Task goal: Filter out every line below that lacks "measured", and copy the rest.

The data:

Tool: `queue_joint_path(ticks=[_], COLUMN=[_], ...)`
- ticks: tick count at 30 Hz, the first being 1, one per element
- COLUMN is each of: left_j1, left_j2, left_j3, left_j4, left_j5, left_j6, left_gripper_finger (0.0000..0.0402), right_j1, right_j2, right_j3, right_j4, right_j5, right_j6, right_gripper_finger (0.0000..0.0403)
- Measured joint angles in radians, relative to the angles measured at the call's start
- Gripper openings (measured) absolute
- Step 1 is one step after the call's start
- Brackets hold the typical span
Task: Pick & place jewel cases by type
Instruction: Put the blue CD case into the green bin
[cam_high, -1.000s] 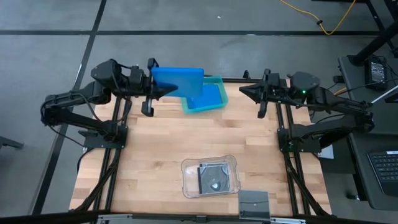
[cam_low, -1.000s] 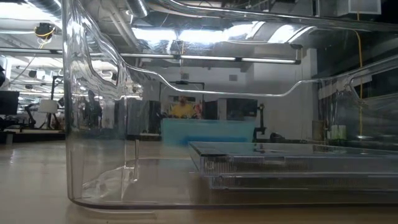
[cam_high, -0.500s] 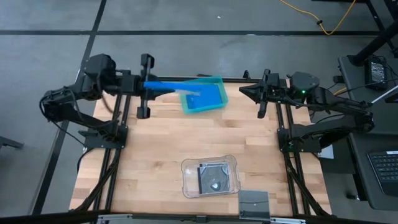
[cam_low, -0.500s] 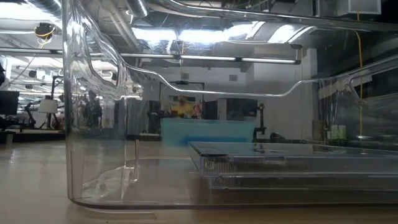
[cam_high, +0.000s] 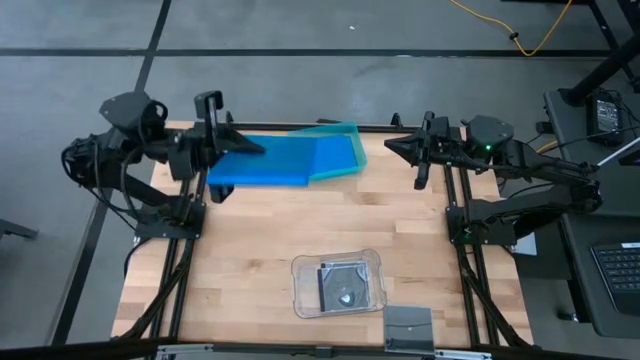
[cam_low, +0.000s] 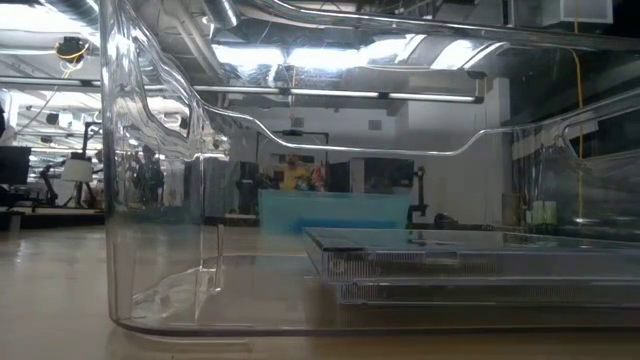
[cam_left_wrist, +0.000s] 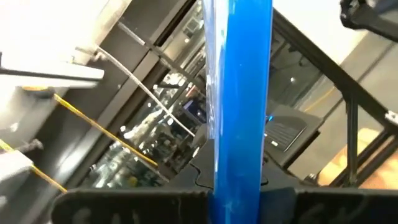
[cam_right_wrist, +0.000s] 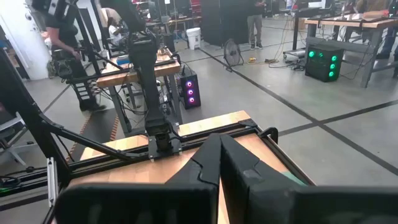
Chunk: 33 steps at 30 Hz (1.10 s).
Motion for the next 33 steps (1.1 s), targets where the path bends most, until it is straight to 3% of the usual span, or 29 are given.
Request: queue_joint_path(ticks=[7, 16, 26, 33], left_j1=[-0.108, -0.237, -0.358, -0.404], left_j2=[0.051, 0.143, 0.183, 0.183], left_j3=[0.009, 0.009, 0.009, 0.009], left_j4=[0.001, 0.073, 0.155, 0.173], left_j5=[-0.182, -0.512, -0.576, -0.592], left_j6=[0.241, 0.725, 1.118, 1.142], left_gripper_finger=[0.0004, 0.0004, 0.0005, 0.0005], right_j1=[0.000, 0.000, 0.000, 0.000], right_j2=[0.000, 0.000, 0.000, 0.000], right_j3=[0.000, 0.000, 0.000, 0.000], right_j4=[0.001, -0.004, -0.005, -0.007], right_j5=[0.000, 0.000, 0.000, 0.000], right_j6=[0.008, 0.024, 0.021, 0.021], right_gripper_finger=[0.0010, 0.0010, 0.0010, 0.0010])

Answer below:
- Measured joint angles in radians, relative to the angles measured at the call's start
- Gripper openings (measured) absolute

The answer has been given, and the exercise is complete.